Researchers from the Science of Learning in Education publish two journal articles

Researchers from the Science of Learning in Education (SoLEC), Asst Prof Teo Wei Peng, Assistant Centre Director in Interdisciplinary Research & Partnerships, Dr Jessica Tan, Research Fellow, and Mr Wong Jin Nen, Research Assistant, wrote a journal article titled “Is Neuroimaging Ready for the Classroom? A Systematic Review of Hyperscanning Studies in Learning” in the NeuroImage journal. This article explores whether neuroscience and education are still two very separate fields by systematically reviewing 15 hyperscanning studies that were conducted in real-world classrooms or that implemented a teaching-learning task to investigate instructor-learner dynamics. Findings from this investigation have shown that inter-brain synchrony between instructor- and learner-related variables that influence learning, as well as the possibility of conducting real-world classroom studies with portable neuroimaging techniques and highlight the potential of such studies in providing translatable real-world implications.
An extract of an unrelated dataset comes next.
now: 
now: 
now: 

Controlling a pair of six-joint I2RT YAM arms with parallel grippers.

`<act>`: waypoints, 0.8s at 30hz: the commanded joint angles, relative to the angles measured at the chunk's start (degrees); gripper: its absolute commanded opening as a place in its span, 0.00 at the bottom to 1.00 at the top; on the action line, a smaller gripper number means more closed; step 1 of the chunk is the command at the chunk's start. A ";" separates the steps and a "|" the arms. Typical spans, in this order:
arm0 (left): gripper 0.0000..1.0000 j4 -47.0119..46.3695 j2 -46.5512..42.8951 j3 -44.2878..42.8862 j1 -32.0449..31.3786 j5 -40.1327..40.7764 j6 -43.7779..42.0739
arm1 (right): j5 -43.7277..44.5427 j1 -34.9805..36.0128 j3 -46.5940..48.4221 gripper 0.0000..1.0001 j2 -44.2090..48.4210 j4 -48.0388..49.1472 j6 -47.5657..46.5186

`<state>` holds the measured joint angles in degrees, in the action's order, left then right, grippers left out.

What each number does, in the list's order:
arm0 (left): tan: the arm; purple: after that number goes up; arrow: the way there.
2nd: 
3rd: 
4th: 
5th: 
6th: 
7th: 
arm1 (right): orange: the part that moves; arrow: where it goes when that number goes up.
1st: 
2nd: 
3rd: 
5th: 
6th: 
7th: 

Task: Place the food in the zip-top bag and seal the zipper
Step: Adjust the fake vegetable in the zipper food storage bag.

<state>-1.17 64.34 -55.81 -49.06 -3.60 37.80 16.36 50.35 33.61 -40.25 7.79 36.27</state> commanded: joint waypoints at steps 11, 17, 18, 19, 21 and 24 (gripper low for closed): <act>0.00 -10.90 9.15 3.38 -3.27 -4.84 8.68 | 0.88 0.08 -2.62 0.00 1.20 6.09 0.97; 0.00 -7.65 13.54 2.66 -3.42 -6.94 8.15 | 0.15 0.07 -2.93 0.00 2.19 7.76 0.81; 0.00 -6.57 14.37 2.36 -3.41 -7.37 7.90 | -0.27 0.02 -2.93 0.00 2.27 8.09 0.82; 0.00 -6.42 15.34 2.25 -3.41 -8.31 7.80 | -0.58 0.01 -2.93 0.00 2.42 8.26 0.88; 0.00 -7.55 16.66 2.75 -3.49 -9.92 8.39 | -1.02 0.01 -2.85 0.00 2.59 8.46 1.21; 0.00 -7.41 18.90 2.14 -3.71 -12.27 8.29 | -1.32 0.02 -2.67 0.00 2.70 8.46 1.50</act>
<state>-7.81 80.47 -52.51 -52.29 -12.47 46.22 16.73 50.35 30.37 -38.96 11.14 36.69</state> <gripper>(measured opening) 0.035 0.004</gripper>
Dr Jessica Tan wrote another journal article titled “Student Arousal, Engagement, and Emotion Relative to Physical Education Periods in School” in the Trends in Neuroscience and Education journal, alongside Asst Prof Alicia Marie Goodwill, Assistant Professor at the Physical Education & Sports Science Academic Group (PESS AG), Dr Jack Fogarty, Education Research Scientist at the Science of Learning in Education (SoLEC), and Dr Tan Aik Lim, Research Fellow at the Science of Learning in Education (SoLEC). This article aims to explore the impact of Physical Education (PE) on cognitive and affective processes across the school day by using wearables and questionnaires to track student arousal, engagement, and emotion. The findings highlight the importance of considering acute effects of PE on learning across the entire school day and demonstrates the feasibility of wearables to clarify how the timing of PE could positively or negatively affect self-regulation and learning.